2020 United States presidential election in Arizona
The 2020 United States presidential election in Arizona was held on Tuesday, November 3, 2020, as part of the 2020 United States presidential election, in which all 50 states and the District of Columbia participated. Arizona voters chose 11 electors to represent them in the Electoral College via a popular vote pitting incumbent Republican President Donald Trump and his running mate, incumbent Vice President Mike Pence, against Democratic challenger and former Vice President Joe Biden and his running mate, United States Senator Kamala Harris of California. The Libertarian, Green, Socialism and Liberation, and Constitution nominees were also on the ballot, as was an Independent candidate.
Trump carried Arizona in 2016 by 3.50%, and it was considered a vital battleground in this election. The state's bitterly competitive nature was attributed to diversification of Maricopa County, a traditionally Republican stronghold that holds 61.62% of the state's population. Maricopa County was seen as vital to either candidate's chances in the state – only one presidential candidate has ever won the state without carrying it. The county is home to Phoenix (the state capital and largest city), Mesa, Chandler, Scottsdale, Glendale, Tempe, and several other major cities. Biden's lead was credited to educated, white suburbanites, formerly Republican voting blocs that have shifted continuously towards the left in recent years. High turnout among Hispanic/Latino and Native American voters was also seen as vital. Polls of the state throughout the campaign generally showed a Biden lead, albeit by a slender margin. Prior to election day, 11 of the 16 news organizations making election predictions considered that Arizona was leaning towards Biden; the other five considered it a toss-up.
Biden ultimately won the state by a mere 10,457 votes over Trump, a 0.31% margin, marking the first time since Bill Clinton won it in 1996, and only the second time since Harry S. Truman's 1948 victory, that a Democratic presidential nominee won Arizona. Arizona was the second-closest state in 2020, the only closer state being Georgia, marking the first time since 1948 that the Democratic nominee won both Sun Belt states (though Clinton won each state in separate elections). Arizona weighed in as 4.15 percentage points more Republican than the nation in 2020.

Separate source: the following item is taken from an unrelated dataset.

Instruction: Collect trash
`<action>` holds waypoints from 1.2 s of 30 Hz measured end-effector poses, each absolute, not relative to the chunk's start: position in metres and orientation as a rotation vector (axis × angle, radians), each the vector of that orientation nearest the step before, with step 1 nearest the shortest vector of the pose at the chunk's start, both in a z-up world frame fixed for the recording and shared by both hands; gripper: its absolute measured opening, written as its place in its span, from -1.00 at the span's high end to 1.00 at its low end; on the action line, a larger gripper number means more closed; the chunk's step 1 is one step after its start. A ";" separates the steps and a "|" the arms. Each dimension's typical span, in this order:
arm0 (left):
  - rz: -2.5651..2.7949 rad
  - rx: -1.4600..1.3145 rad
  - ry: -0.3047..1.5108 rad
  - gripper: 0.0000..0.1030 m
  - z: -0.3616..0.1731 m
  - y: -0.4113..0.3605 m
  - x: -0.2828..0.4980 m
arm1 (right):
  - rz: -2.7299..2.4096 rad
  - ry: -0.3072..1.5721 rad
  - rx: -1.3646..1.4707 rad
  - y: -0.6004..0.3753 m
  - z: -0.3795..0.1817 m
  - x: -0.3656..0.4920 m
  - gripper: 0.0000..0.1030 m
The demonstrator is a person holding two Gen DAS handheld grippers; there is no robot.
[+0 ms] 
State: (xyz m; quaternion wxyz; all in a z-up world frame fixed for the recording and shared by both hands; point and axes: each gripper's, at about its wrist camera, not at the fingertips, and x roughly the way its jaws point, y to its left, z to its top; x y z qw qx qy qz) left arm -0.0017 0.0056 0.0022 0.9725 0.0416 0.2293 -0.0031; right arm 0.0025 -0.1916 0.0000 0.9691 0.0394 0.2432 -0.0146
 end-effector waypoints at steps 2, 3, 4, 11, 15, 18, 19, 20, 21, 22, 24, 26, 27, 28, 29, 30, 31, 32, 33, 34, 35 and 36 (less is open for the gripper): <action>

Per exit polls by the Associated Press, Biden won 59% of Latino voters, including 65% of Latinos of Mexican heritage, who made up the vast majority of the Hispanic electorate. Hispanic and Latino voters comprised 18% of the electorate, up from 15% in 2016 and 16% in 2008. He won 58% of independents and was even able to notch 9% of Republicans and 10% of conservatives. That support allowed Biden to narrowly flip Maricopa County, making him the first Democrat since Truman in 1948 to do so. He held his deficit among suburban voters to 51-48 despite Republicans having won them by double digits in 2016, 2012, and 2008. Biden won college-educated voters 53-46, a 17 point swing from 2016 when Trump won them by 10 percentage points. Additionally, Biden performed relatively well for a Democratic candidate among the state's Latter-day Saint voters, carrying 18% of their vote. Biden had touted his endorsement from Cindy McCain and leaned into his friendship with the late Senator John McCain in advertising. Trump disparaged him on several instances at rallies while campaigning and during his presidency, even after McCain's death, and refused to attend his funeral, which some credited as the finishing blow to his performance among Arizona's moderate voter base. Pushing Biden over the top was a strong performance among Hispanic and Latino voters and a massive hike in turnout among the state's expansive Native American reservations, most significantly the Navajo Nation.